* _INSTRUCTIONS TO FOLLOW_:
Copy each line below that contains "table".

* _PROVIDED MATERIAL_:
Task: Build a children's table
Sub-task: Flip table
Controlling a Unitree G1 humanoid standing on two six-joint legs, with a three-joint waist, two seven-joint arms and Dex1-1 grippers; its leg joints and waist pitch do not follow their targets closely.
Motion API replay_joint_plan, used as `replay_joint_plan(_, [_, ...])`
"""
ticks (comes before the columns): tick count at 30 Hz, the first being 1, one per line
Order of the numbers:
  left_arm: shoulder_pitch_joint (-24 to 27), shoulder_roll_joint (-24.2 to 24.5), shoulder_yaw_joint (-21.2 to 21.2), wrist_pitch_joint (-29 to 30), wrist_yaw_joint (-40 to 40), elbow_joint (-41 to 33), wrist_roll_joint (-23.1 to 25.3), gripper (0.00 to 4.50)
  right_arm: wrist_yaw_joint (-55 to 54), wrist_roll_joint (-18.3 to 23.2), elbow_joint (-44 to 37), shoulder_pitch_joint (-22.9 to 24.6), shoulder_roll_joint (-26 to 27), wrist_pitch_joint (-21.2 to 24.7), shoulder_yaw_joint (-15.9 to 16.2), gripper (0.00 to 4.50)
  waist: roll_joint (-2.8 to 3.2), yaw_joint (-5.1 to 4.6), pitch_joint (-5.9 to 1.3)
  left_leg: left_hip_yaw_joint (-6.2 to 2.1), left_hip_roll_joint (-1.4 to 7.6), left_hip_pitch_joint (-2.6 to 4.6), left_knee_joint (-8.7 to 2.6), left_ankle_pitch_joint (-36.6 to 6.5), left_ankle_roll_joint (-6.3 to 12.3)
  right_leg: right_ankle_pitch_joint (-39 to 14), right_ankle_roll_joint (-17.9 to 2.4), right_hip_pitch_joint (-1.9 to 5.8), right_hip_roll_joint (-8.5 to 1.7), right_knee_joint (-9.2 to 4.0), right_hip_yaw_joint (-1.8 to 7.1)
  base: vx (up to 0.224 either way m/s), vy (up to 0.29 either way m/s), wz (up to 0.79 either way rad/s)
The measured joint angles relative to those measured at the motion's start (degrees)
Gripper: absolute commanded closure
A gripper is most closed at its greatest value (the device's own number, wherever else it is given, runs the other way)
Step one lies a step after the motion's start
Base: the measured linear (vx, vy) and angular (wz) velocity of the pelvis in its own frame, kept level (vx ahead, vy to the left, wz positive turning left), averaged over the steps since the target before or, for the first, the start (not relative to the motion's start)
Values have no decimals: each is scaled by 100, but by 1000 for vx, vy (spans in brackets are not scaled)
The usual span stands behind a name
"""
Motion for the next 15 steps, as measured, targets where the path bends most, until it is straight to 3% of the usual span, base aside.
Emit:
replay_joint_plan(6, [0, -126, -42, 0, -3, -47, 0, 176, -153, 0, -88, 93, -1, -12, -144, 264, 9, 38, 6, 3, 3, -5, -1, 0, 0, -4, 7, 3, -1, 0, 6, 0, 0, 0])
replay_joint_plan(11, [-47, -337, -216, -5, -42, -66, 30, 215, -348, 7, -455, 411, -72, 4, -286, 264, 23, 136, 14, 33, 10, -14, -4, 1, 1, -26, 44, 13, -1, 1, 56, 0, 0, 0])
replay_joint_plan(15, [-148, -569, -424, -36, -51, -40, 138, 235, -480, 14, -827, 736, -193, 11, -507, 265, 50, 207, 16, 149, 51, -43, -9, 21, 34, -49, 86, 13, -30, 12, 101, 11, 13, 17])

* _TASK OUTPUT_:
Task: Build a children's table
Sub-task: Flip table

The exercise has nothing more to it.